Sussex (2pts) beat Essex (0pts) by nine wickets

Essex Eagles lost their last nine wickets for 54 runs, and the target of 110 was not enough to win their first match of the 2005 Twenty20 Cup to Sussex Sharks. Winning the toss and batting, Essex made their way to 55 for 1 in the sixth over, as Ronnie Irani hit 34 off 18 balls. But the dismissal of Irani and then James Middlebrook for 29 set them back to 73 for 3, before Andy Flower was run out. Grant Flower put on 14 with Ryan ten Doeschate, before Mushtaq Ahmed ended their innings with five for 11 from 21 deliveries – as Essex posted an all-out total of 109, losing their last six wickets for 11. Sussex scored at a rate around 7.5 runs an over, with Matt Prior scoring an unbeaten 66 off 50 balls, and 14 extras helped the Sharks past the target after 14.4 overs. Andre Adams was the only Essex bowler to take a wicket, dismissing Ian Ward in the third over.
(Cricinfo scorecard)

====Essex v Kent (24 June)====

Essex (2pts) beat Kent (0pts) by 29 runs

The match at Chelmsford was shortened by the English rain, as both sides were limited to 12 overs. Andy Flower made 46 off 29 balls, and 17 extras boosted the Essex Eagles run-rate to exactly eleven an over. Defending 133, Essex got off to a good start as Tony Palladino took two wickets in the second over, Matthew Walker and Justin Kemp scored at 7.5 an over – well below the required 11 – and though Essex conceded nine extras, Kent Spitfires finished on 103 for 4, thirty runs short of their winning target.
(Cricinfo scorecard)

====Essex v Sussex (26 June)====

Essex (2pts) beat Sussex (0pts) by 43 runs

After Sussex bowler Johannes van der Wath had taken two wickets inside seven minutes and sent Essex Eagles to six for two at Chelmsford, Andy Flower (59) and Ryan ten Doeschate (42 not out from number six) rebuilt to send the hosts to 151 for 5 after their 20 overs.

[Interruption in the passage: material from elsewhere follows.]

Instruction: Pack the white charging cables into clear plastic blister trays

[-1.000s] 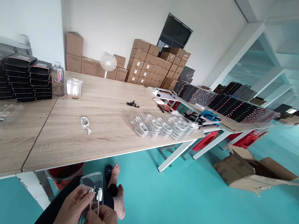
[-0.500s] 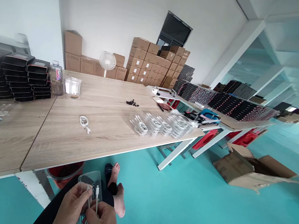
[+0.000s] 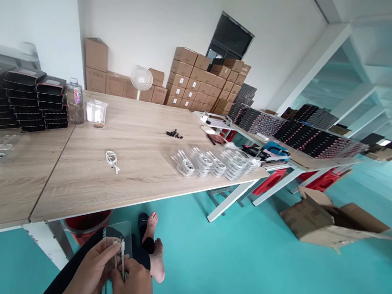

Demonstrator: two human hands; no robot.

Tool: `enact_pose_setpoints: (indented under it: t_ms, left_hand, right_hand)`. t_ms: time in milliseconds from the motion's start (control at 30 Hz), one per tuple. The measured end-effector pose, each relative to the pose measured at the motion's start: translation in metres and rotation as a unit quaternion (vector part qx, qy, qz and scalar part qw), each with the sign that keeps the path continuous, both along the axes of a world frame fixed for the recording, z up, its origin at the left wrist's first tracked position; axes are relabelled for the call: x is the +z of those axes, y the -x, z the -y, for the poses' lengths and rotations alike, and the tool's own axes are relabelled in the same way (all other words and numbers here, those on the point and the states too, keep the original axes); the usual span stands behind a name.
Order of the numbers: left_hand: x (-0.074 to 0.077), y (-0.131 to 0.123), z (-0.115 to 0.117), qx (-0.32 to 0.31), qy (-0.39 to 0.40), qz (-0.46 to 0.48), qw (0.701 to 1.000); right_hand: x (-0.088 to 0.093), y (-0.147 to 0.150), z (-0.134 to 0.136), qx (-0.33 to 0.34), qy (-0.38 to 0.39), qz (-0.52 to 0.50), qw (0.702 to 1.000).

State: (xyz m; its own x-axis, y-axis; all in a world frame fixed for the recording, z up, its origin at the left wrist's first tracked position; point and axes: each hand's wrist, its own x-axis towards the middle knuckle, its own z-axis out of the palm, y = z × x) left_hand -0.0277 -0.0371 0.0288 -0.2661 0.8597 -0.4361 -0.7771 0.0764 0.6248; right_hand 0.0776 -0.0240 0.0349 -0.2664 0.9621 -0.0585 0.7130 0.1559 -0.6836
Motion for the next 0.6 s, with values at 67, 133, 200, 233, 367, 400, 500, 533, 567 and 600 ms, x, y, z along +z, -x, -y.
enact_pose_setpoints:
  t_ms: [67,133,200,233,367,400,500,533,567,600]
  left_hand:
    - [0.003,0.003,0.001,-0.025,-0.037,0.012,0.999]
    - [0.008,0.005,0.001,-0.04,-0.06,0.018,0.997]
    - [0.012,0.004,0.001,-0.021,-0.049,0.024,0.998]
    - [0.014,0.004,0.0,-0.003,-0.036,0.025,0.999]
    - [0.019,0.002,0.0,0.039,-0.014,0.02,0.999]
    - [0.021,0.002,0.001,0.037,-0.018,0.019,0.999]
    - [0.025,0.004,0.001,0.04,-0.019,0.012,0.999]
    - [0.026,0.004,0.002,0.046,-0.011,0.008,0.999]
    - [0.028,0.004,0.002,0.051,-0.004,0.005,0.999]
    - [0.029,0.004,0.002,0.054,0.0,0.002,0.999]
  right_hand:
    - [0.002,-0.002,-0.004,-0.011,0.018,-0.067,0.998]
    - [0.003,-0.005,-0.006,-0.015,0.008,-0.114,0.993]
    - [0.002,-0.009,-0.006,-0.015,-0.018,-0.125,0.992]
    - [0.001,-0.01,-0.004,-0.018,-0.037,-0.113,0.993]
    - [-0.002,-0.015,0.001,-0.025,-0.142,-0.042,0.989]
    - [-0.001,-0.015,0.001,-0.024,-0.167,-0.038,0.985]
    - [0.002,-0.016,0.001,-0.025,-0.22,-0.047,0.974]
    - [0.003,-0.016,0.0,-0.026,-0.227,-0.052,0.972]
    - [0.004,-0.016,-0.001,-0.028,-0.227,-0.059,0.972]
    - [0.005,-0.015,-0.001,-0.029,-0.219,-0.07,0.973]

Sussex lost two wickets in the first two overs, falling to seven for two, and though Chris Adams made 44, only one batsman passed 20 as Grant Flower took three wickets for a single run, and James Middlebrook (two for 16) and Andre Adams (two for 12) took the final wickets as Sussex were bowled out for 108.
(Cricinfo scorecard)

====Hampshire v Essex (28 June)====

Match abandoned; Hampshire (1pt), Essex (1pt)

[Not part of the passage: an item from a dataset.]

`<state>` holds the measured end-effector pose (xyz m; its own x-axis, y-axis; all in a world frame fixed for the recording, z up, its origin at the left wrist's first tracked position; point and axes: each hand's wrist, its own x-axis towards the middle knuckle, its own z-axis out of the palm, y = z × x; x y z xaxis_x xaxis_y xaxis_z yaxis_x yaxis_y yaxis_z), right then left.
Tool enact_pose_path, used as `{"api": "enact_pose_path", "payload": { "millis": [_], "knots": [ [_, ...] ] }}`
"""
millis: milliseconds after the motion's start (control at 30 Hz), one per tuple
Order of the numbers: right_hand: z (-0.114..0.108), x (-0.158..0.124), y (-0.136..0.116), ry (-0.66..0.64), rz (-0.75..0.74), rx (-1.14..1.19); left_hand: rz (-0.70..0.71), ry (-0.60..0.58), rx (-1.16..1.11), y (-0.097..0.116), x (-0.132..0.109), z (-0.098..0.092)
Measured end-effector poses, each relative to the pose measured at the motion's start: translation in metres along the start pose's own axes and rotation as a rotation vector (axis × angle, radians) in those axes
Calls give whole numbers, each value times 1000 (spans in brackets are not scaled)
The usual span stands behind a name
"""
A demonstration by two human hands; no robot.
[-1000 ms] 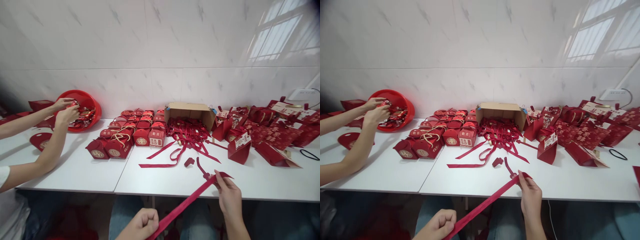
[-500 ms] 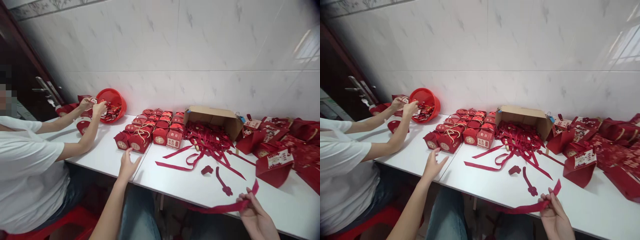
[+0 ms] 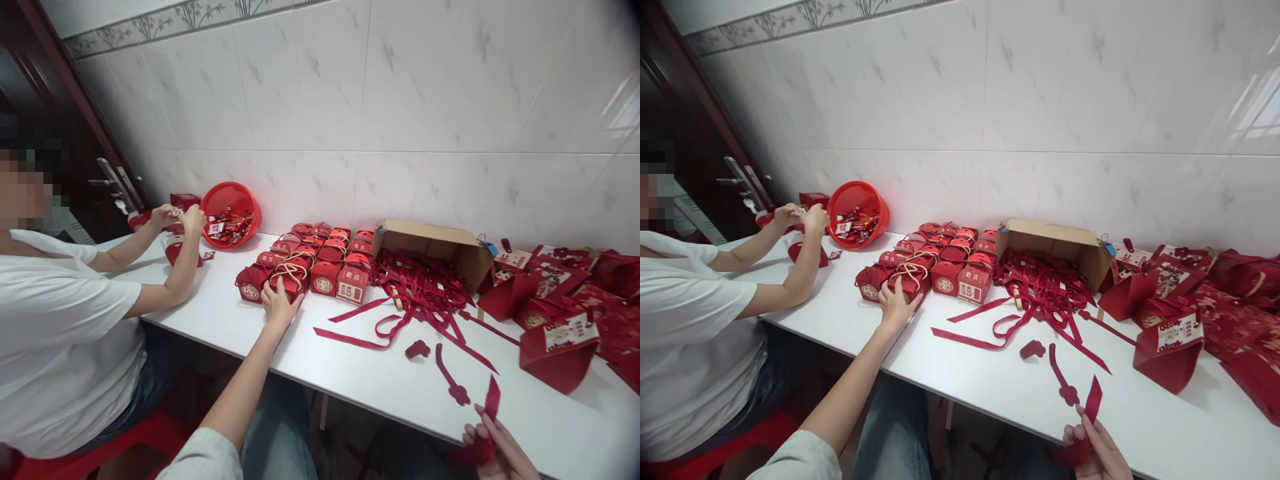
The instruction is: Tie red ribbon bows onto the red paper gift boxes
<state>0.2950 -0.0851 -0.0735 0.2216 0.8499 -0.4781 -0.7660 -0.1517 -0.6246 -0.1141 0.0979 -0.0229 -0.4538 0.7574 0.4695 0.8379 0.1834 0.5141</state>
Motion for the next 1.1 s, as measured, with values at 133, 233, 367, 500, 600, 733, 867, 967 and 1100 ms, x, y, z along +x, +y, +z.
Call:
{"api": "enact_pose_path", "payload": {
  "millis": [133,233,367,500,600,733,867,967,1100],
  "knots": [
    [12,-5,4,-27,-27,26,46,0,-81,-4,-5,-10],
    [16,-6,6,-50,-20,51,99,40,-320,-1,-13,-29],
    [17,-6,7,-51,-23,64,-192,-63,-1027,12,-32,-48],
    [22,-11,10,-61,-72,14,-237,-279,-1193,24,-60,-49],
    [25,-15,11,-85,-86,-63,34,-373,-1015,34,-83,-52],
    [34,-19,8,-209,-131,-221,487,-538,-705,52,-108,-59],
    [51,-19,1,-295,-211,-416,673,-827,-570,65,-117,-55],
    [65,-19,-4,-347,-254,-555,685,-988,-459,66,-113,-53],
    [84,-17,-10,-384,-327,-615,706,-1023,-491,73,-105,-62]
  ]
}}
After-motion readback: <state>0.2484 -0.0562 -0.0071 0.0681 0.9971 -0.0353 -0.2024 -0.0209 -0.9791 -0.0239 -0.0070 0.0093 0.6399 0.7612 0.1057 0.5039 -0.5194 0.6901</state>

Hampshire Hawks and Essex Eagles shared the spoils as the match at The Rose Bowl, Southampton never got underway.
(Cricinfo scorecard)

====Essex v Hampshire (29 June)====

No result; Essex (1pt), Hampshire (1pt)

Hampshire Hawks and Essex Eagles played out their second no-result in their two days, after the Hawks batted to a total of 151 for 9 in their 20 overs, with Greg Lamb making 67. However, the Essex innings never got off, due to rain.
(Cricinfo scorecard)

====Middlesex v Essex (1 July)====

Middlesex (2pts) beat Essex (0pts) by 31 runs

Middlesex Crusaders defeated Essex Eagles despite missing Irish batsman Ed Joyce, who had gone off to play in the 2005 ICC Trophy. The opening partnership between Owais Shah and Ed Smith yielded 100 runs, Shah eventually making 79, and despite three wickets from Essex off-spinner James Middlebrook, Middlesex finished on 185 for 6 as Irfan Pathan hit two sixes to end with 21. Pathan then took three wickets inside 20 minutes, those of Alistair Cook, Ronnie Irani and Ravinder Bopara, and Essex were 45 for 5. James Foster made 62 not out at just the rate required to win, but Andre Adams could only hit at 7.5 an over as Essex finished on 154 for 7, 32 short of victory. Pathan had Adams caught near the end to finish with four for 27.
(Cricinfo scorecard)

====Essex v Surrey (5 July)====

Essex (2pts) beat Surrey (0pts) by one run

Rain ravaged The County Ground, Chelmsford and delayed the match between Essex Eagles and Surrey Lions to after ten o'clock. When it finally began, it had been shortened to five overs a side, and Essex made runs at a run rate above 14, totalling 71 for 3 – Ronnie Irani making 32, while Azhar Mahmood took two wickets for three runs in his only ver for Surrey. In reply, Tony Palladino took two wickets for Essex, but Surrey needed eight off five after James Middlebrook bowled a wide that went for four – however, he only conceded six runs from the remaining balls of the game, and Surrey finished on 70 for 2. Yet, they would have to be exceedingly unlucky in their last game to be eliminated, as they led the group two points ahead of number three, Essex.
(Cricinfo scorecard)

====Kent v Essex (6 July)====

Kent (2pts) beat Essex (0pts) by five runs

Dane Amjad Khan, who missed the 2005 ICC Trophy and most of the Twenty20 Cup due to injury, returned to cricket with a spell of three for 24 to set Essex Eagles back to 26 for 3. Before that, Khan's Kent Spitfires had batted first, setting a target of 155 to win after left-hander Michael Carberry hit 59 not out, while Essex' New Zealand bowler Andre Adams took two for 12 off three overs. However, the Spitfires kept taking wickets, grabbing seven as Essex' innings stopped on 149 – Mark Pettini making 60 in a losing cause before he was run out, while Andrew Hall joined in with Khan as he grabbed two for 30 for Kent.
(Cricinfo scorecard)

===July===

Coming back after the Twenty20 knock-out, Essex continued their run of unbeaten games in the National League. Topping the league before the interval, Essex continued with victories over Northamptonshire and Lancashire to open up an eight-point gap at the top of the table, being undefeated after nine of sixteen games. To add to that, they beat Northamptonshire by ten wickets in the County Championship, ensuring they were still only three points off the third and last promotion spot.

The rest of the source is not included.